September 30, 2016: sync spec representation
September {23, 26}, 2016: refactoring toward class-based code
September 22, 2016: Quicksort theory, average cases
In [1]:
%run "../src/start_session.py"
%run "../src/recurrences.py"
The Quicksort algorithm depends on the distribution of the keys in the input vector. For what follow we assume to have a probability space $\Omega = D_n$, where $D_n$ is the set of permutation of length $n$ without repetition over $\{1,\ldots,n\}$. We focus on the simpler variant where the pivot is chosen as the right-most key. In the following table, we study the behavior of an application to the vector $\left ( 20, 25, 7, 3, 30, 8, 41, 18\right)$. $$ \begin{array}{cccccccccc} \hline 20 & 25 & 7 & 3 & 30 & 8 & 41 & 18 & & \\ \uparrow i & & & & & \uparrow j & & \uparrow pivot & \rightarrow & \{20, 41, 8\} \\ \hline 8 & 25 & 7 & 3 & 30 & 20 & 41 & 18 & & \\ & \uparrow i & & \uparrow j & & & & \uparrow pivot & \rightarrow & \{25, 30, 3\} \\ \hline 8 & 3 & 7 & 25 & 30 & 20 & 41 & 18 & & \\ & & \uparrow j & \uparrow i & & & & \uparrow pivot & \rightarrow & \{7, 25, 7\} \\ \hline 8 & 3 & 7 & 18 & 30 & 20 & 41 & 25 & & \\ & & & \uparrow pivot & & & & & \rightarrow & recursion \\ \hline \end{array} $$
Observe that in order to move the $pivot$ element in its final position, it is necessary for two keys ($7, 25$) to be checked twice against the $pivot$, moreover when the second of those checks happens, indexes $i$ and $j$ overlapped at some time such that $j < i$ eventually holds.
Hence, given a vector of length $n$, the number of checks performed before recurring on left and right partitions is $(n-1) + 2$, where $n-1$ appears because the $pivot$ element isn't indexed neither with $i$ nor with $j$. We analyze the number of performed checks by cases:
We explain the average case in the following dedicated section.

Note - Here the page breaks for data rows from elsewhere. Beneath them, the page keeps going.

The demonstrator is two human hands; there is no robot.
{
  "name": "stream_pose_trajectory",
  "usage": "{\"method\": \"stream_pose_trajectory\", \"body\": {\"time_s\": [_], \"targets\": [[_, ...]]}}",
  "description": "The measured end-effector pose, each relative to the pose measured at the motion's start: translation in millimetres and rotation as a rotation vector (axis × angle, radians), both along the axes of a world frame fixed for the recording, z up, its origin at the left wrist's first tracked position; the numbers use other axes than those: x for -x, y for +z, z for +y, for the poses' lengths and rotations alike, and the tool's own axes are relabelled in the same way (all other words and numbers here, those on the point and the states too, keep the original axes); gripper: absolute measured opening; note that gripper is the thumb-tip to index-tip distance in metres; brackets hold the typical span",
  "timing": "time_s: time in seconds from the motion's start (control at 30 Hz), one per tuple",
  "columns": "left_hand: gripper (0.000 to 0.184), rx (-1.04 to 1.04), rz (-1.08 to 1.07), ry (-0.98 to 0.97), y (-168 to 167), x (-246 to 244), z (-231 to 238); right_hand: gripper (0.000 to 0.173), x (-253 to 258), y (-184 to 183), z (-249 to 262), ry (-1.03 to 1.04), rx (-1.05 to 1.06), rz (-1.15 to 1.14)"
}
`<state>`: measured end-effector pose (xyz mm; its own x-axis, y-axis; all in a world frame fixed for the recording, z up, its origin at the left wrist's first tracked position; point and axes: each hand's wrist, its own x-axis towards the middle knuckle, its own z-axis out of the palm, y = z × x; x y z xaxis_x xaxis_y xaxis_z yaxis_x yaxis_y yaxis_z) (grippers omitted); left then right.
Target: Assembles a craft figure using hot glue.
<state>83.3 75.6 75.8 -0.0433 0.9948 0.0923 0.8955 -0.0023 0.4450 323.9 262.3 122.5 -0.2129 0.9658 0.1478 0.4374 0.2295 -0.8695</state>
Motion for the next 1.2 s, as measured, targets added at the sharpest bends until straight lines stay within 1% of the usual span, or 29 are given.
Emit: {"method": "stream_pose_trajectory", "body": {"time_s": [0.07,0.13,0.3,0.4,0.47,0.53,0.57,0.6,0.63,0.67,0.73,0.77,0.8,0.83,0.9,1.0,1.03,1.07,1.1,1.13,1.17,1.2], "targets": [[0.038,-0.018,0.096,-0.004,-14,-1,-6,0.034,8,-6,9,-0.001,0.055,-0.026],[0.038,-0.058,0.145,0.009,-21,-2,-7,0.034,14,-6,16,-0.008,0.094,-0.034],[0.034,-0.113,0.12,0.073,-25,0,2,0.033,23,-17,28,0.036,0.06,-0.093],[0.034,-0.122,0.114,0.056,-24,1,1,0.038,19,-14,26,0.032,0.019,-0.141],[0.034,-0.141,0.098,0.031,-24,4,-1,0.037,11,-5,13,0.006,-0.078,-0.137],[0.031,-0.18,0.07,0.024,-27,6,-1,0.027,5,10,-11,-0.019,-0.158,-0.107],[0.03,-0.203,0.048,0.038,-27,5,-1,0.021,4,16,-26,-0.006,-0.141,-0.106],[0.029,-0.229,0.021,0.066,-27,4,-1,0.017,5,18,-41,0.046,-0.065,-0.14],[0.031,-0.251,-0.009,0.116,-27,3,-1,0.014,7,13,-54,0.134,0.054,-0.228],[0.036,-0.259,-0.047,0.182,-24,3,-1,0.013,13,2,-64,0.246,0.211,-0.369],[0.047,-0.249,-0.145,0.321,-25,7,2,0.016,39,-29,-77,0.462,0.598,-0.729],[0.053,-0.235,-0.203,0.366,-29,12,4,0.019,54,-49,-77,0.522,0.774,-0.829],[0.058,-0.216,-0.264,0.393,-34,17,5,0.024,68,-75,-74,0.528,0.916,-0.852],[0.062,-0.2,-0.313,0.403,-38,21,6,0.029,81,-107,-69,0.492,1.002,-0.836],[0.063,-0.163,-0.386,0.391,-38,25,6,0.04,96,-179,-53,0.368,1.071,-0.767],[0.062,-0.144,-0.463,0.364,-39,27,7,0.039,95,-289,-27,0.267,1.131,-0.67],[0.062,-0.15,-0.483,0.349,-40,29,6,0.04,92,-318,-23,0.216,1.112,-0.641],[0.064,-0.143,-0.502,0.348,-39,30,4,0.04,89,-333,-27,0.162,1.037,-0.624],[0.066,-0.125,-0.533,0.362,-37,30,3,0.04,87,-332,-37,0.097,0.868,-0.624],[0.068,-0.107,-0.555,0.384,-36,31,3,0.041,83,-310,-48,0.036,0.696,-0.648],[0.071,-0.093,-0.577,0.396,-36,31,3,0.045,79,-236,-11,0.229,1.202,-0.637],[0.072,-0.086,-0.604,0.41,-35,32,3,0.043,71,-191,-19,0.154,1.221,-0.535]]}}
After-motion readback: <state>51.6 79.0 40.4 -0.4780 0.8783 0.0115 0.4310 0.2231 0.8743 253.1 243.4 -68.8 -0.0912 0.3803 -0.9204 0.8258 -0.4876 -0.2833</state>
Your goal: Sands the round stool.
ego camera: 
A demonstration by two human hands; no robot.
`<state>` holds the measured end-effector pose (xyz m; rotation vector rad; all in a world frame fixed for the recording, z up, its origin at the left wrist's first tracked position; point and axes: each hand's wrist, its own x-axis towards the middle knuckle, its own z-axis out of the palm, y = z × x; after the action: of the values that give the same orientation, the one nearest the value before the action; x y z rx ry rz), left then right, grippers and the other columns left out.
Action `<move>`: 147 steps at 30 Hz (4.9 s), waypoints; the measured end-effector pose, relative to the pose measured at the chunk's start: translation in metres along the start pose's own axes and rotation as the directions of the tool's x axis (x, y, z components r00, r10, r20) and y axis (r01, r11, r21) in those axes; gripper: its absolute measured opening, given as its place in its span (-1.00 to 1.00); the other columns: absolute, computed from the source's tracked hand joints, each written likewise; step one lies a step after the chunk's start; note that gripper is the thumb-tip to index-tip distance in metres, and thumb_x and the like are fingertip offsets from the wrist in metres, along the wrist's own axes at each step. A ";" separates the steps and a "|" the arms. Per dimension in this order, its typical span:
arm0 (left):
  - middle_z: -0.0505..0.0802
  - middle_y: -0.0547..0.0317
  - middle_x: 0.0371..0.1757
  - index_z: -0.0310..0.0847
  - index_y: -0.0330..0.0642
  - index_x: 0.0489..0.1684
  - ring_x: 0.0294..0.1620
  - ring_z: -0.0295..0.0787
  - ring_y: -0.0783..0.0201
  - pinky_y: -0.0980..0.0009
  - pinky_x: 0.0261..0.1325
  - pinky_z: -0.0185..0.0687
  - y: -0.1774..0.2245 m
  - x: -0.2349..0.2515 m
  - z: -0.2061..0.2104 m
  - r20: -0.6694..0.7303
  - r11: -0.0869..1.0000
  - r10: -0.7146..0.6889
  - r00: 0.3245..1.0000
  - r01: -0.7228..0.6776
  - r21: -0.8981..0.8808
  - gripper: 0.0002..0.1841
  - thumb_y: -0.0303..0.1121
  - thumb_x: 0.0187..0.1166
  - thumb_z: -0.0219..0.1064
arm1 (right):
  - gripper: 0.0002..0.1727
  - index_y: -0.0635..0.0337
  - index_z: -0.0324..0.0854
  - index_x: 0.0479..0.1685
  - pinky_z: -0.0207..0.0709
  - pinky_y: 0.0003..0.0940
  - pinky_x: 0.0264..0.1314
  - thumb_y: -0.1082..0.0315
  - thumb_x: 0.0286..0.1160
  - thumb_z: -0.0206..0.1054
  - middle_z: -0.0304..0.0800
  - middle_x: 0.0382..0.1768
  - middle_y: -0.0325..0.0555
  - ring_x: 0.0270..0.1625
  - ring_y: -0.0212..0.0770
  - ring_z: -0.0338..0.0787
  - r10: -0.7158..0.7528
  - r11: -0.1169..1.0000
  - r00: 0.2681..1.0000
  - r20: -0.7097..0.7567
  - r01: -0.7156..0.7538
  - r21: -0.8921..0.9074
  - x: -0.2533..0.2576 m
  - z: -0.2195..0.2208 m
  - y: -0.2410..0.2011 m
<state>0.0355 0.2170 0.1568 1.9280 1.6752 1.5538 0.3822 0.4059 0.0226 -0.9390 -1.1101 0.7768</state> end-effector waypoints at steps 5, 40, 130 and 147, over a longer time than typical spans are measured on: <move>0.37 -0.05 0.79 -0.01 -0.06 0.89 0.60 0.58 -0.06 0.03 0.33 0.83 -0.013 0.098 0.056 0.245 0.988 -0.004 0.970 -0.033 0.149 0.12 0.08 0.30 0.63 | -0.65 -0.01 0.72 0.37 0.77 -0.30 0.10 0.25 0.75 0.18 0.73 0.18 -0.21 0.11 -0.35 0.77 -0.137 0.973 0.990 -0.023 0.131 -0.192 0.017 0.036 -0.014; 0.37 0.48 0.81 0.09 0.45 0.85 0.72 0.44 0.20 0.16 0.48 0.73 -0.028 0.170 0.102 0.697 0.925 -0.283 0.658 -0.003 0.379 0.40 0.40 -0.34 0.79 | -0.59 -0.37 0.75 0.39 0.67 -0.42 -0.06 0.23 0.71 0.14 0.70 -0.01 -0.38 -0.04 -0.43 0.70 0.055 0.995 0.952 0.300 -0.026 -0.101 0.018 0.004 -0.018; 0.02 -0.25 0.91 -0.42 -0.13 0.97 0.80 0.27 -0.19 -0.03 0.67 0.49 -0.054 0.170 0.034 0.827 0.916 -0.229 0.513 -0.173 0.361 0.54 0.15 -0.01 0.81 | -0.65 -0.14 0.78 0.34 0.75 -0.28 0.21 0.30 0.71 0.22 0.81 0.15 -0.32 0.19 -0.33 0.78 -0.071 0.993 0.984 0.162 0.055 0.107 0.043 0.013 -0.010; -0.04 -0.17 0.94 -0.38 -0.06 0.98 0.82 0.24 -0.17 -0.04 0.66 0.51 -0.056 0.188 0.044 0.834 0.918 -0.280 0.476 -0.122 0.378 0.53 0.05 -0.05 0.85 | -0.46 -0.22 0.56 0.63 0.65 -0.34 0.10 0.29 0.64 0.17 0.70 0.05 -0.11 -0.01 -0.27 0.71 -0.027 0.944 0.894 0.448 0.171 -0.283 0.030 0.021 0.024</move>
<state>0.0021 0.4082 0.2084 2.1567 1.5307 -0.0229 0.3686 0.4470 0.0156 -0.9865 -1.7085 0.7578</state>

To study this case we have to consider all elements of $\Omega$ (recall that $w \in \Omega \rightarrow (w[i]\in \{1,\ldots,n\}) \wedge (\forall i\not =j: w[i]\not=w[j]) \wedge length(w) = n$). Let $j$ be the $pivot$ element, hence a generic $w$ will have this structure: $ w = (C_{j-1} \quad C_{n-j} \quad j)$, where $C_k$ is a vector of length $k$. Assume that the random variable $X =$ "$ j \in \lbrace 1,\ldots,n \rbrace \text{ is the $pivot$ element in } w$" is uniformly distributed, formally: $$ \mathbb{P}\left(w\in\Omega: w[n]=j \right) = \frac{(n-1)!}{n!} = \frac{1}{n} $$
Our goal here is to build a function $C(n)$ which counts the average number of checks during an execution of the algorithm given an input vector of length $n$. In order to do that observe that every key $j \in \{1,\ldots,n\}$ can be the $pivot$, so the following holds: $$ C(n) = (n+1) + \frac{1}{n}\sum_{j=1}^{n}{C(j-1) + C(n-j)} $$
Observing the sum when $j$ runs: $$ \begin{split} j=1 &\rightarrow C(0) + C(n-1) \\ j=2 &\rightarrow C(1) + C(n-2) \\ \ldots& \\ j=n-1 &\rightarrow C(n-2) + C(1) \\ j=n &\rightarrow C(n-1) + C(0) \\ \end{split} $$
Hence we can rewrite and manipulate: $$ \begin{split} C(n) &= (n+1) + \frac{2}{n}\sum_{j=0}^{n-1}{C(j)}\\ nC(n) &= n(n+1) + 2\sum_{j=0}^{n-1}{C(j)} \end{split} $$
Subtract the previous $(n-1)$ term to both members: $$ \begin{split} nC(n) -(n-1)C(n-1) &= n(n+1) + 2\sum_{j=0}^{n-1}{C(j)} -\left((n-1)((n-1)+1) + 2\sum_{j=0}^{(n-1)-1}{C(j)}\right) \\ % nC(n) -(n-1)C(n-1) &= n(n+1) + 2\sum_{j=0}^{n-1}{C(j)} -n(n-1) - 2\sum_{j=0}^{n-2}{C(j)} \\ &= n(n+1-(n-1)) + 2C(n-1) \\ &= 2(n + C(n-1)) \\ \end{split} $$
Getting $nC(n) = 2n + (n+1)C(n-1)$, divide both member by $n(n+1)$: $$ \begin{split} \frac{C(n)}{n+1} = \frac{2}{n+1} + \frac{C(n-1)}{n} \end{split} $$
Matching $A(n) = b(n) + A(n-1)$, where $A(n) = \frac{C(n)}{n+1} $ and $b(n) = \frac{2}{n+1} $. Unfolding $A(n-1)$ and fixing $C(0) = 0$: $$ \begin{split} \frac{C(n)}{n+1} &= \frac{2}{n+1} + \frac{C(n-1)}{n} = \frac{2}{n+1} + \frac{2}{n} + \frac{C(n-2)}{n-1}\\ &= \frac{2}{n+1} + \frac{2}{n} + \ldots + \frac{2}{3} + \frac{2}{2} + \frac{C(0)}{1}\\ &= \frac{2}{n+1} + \frac{2}{n} + \ldots + \frac{2}{3} + 1\\ &= 2\left(\frac{1}{n+1} + \frac{1}{n} + \ldots + \frac{1}{3}\right) + 1\\ &= 2\left(\frac{1}{n+1} + \frac{1}{n} + \ldots + \frac{1}{3}\right) +2\frac{1}{2} + 2 + 1 -2\frac{1}{2} - 2\\ &= 2\left(\frac{1}{n+1} + \frac{1}{n} + \ldots + \frac{1}{3} + \frac{1}{2} + 1\right) -2 \\ &= 2(H_{n+1}-1) \end{split} $$
where we recognized the $(n+1)$-th harmonic number $H_{n}=\left(\frac{1}{n+1} + \frac{1}{n} + \ldots + \frac{1}{3}+ \frac{1}{2}+ 1\right)$ to rewrite: $C(n) = 2(n+1)(H_{n+1}-1)$. Now recall the asymptotic approximation $H_n \sim ln(n) + \gamma$, so $C(n) \in O(n\log n)$.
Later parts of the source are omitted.